> Work task
Find the line that contains "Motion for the"; then retype it and each line after it, exactly, through the final line of the data below.

○ ○ ○ ○ ○ ○ ○

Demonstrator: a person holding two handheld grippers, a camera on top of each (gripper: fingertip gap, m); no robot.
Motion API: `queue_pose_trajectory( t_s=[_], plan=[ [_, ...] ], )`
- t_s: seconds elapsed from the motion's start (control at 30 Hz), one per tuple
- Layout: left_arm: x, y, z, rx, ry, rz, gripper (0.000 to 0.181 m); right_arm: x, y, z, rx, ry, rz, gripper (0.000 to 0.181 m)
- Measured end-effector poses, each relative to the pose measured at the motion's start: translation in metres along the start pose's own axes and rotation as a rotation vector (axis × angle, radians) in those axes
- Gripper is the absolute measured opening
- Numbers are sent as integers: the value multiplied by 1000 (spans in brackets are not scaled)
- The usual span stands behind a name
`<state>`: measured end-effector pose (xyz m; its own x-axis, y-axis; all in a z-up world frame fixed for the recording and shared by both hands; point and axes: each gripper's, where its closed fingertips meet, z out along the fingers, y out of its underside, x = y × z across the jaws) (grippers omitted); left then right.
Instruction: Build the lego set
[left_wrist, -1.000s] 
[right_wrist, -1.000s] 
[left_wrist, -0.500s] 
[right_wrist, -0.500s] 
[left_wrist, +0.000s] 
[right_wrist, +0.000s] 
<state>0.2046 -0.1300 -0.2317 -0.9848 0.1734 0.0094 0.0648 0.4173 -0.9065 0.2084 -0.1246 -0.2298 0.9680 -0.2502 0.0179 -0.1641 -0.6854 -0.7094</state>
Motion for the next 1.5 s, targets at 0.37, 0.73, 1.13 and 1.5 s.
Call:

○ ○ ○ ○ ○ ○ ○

> Solution to this problem
Motion for the next 1.5 s, targets at 0.37, 0.73, 1.13 and 1.5 s.
Call:

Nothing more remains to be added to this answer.